Shortly after my grandfather’s death, my grandmother met a fascinating German pearl-trader, Captain Wagner. Beautiful women were scarce in Australia in those days, and there has always been a certain affinity between beautiful women and pearls. Moreover Turkish women are fatalistic. So it was not long before the pearl-trader married my grandmother, but, once married, he absolutely refused to have his honeymoon cluttered up with his predecessor’s children. As to my grandmother, new love and the pearls outweighed old love and her children—and as I have said before, Turkish women are fatalistic.

So she and her pearl-trader sailed away to the South Seas, and the good Jesuit Fathers took in the unwanted children.

For the first ten years of his life my father endured the confinement, the strict discipline and the soul loneliness of the Jesuit Orphan Asylum, and then the Wanderlust in his blood took hold. Fearing the good Fathers might not understand, and not wishing to hurt their feelings by telling them what he thought of their orphanage, he departed quietly one night without saying good-bye. A few days later when he left Australia on a trading schooner plying between Melbourne and China, that same modesty and diffidence kept him from letting the captain or the crew know he was on board until, when they were out at sea, hunger forced his confession. They whipped him and put him to work, but they couldn’t turn back or stop the ship on his account so he got to China.

Then followed eight years’ work on traders in the Far East before the boy, now eighteen, sailed into San Francisco Bay, deckhand on a full-rigged English clipper.

San Francisco at that time was only a sheltered harbor with a dock about a block long!

One day a young girl wandered down to the wharf to watch the ships come in. On the clipper ship she saw a handsome, dark-haired young man holystoning the deck. He spoke to her. She had never seen any one like him before. He told her stories of the sea, stories of trading and escapes from sea thieves off the China coasts. She was so fascinated by his tales that she stole away every day to meet him. The girl was Emmaline Trask Lowell, the fourteen year old daughter of Dr. Butler Lowell, once of Boston, but then of more liberal-minded San Francisco.

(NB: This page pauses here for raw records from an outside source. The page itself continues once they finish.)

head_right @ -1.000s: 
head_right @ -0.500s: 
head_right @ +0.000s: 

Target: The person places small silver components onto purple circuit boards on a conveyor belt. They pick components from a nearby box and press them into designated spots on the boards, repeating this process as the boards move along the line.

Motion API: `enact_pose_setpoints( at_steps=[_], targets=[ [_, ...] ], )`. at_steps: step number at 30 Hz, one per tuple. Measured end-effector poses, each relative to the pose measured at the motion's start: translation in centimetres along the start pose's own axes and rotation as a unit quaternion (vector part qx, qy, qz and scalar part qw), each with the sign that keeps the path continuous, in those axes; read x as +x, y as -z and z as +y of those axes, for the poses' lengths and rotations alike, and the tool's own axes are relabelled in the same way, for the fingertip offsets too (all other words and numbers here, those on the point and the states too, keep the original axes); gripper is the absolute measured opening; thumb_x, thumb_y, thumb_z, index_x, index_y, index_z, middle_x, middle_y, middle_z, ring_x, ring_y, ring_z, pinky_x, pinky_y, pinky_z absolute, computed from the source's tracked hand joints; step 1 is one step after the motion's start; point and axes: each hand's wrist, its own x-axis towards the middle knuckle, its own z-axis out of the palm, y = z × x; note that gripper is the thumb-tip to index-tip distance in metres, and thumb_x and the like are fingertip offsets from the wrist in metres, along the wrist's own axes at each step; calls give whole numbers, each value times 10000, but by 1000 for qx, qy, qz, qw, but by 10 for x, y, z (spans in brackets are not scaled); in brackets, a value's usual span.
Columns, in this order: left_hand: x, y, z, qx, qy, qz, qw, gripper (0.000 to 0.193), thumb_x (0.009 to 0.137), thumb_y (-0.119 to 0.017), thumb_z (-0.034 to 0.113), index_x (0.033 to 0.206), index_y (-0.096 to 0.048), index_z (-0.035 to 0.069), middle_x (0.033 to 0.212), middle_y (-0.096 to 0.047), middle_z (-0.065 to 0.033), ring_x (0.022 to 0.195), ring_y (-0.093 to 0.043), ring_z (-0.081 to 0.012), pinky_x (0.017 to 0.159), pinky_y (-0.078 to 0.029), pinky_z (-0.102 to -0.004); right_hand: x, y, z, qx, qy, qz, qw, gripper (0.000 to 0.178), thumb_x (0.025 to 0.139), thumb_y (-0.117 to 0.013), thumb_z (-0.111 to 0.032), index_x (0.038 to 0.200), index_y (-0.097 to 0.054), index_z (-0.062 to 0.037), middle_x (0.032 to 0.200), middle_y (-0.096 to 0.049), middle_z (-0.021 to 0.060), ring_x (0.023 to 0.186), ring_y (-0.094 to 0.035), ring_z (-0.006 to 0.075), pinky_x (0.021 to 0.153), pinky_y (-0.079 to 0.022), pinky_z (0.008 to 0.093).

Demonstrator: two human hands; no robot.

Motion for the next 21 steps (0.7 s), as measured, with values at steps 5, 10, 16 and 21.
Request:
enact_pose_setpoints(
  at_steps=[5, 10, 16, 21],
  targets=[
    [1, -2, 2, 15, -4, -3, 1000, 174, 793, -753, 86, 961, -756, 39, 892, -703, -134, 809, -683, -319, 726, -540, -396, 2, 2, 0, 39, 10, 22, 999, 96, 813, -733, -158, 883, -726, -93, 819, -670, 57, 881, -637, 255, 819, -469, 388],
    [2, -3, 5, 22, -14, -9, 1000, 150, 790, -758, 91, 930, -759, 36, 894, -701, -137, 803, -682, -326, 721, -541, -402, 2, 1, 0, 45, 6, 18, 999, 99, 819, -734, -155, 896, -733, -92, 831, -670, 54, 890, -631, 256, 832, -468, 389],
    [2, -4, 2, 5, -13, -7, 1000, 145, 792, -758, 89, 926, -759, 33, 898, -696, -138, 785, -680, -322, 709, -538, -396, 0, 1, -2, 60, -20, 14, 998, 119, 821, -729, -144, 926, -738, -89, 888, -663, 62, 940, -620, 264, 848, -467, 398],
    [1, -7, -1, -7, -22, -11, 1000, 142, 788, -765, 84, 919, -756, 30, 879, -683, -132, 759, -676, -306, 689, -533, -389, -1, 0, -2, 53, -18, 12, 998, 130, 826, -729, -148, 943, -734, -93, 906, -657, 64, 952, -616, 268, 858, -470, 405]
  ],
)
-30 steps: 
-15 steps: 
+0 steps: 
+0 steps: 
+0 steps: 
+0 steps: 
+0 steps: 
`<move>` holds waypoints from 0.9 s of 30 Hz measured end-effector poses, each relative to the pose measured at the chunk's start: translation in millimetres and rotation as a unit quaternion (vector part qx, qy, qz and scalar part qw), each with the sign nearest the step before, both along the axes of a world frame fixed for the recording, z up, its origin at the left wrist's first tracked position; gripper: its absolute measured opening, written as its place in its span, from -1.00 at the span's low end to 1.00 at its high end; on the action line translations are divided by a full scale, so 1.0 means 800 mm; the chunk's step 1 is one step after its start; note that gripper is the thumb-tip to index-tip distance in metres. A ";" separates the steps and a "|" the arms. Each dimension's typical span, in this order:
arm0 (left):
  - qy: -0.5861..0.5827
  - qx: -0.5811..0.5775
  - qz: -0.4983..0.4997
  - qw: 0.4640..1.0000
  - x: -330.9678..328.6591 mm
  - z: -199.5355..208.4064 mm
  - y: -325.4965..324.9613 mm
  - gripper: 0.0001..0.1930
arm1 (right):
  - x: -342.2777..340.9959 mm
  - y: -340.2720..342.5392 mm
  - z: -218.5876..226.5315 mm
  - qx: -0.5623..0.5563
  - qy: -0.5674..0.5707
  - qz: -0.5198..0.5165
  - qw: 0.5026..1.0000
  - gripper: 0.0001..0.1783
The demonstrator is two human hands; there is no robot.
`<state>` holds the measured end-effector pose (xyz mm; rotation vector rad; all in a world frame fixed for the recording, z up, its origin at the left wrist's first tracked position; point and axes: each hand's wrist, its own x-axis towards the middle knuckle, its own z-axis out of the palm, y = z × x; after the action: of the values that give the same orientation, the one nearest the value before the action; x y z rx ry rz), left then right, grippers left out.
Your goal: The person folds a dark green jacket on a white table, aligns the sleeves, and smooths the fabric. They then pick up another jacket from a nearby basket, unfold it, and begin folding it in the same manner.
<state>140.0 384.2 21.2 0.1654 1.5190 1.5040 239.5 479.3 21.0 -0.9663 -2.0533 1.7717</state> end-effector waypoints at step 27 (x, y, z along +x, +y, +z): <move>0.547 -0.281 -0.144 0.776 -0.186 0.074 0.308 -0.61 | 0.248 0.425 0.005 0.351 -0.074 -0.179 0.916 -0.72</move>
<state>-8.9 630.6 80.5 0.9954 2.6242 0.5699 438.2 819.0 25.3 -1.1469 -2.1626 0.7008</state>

The Lowells were a very respectable family in Massachusetts. Young Doctor Butler Lowell had relatives enough to keep any young doctor comfortably occupied,—he was a cousin, though twice removed, of James Russell Lowell—but when he began to preach that “consumption was catching” and people with the dry cough should be put off by themselves, all the sisters and the cousins and the aunts turned against him. I guess there were too many in Massachusetts in that day rather proud of their dry cough as an added subject of conversation!

When the neighbors turn against a doctor there is only one thing for the doctor to do, and Dr. Butler Lowell did it. His move landed him in San Francisco.

Although Dr. Lowell had radical medical ideas his other notions were quite in accord with his family tradition. Which perhaps was the reason that Emmaline Lowell didn’t tell her parents of the deckhand she had fallen in love with. Instead she eloped with her sailor to Niles, California. They kept their marriage a secret and a month later my father sailed for Samoa to be gone for a year. When he returned he found a baby son—my oldest brother.

My mother hated the sea. It took my father away from her sometimes for months, sometimes for two or three years. She never went with him, for the babies came along too fast—I was the eleventh!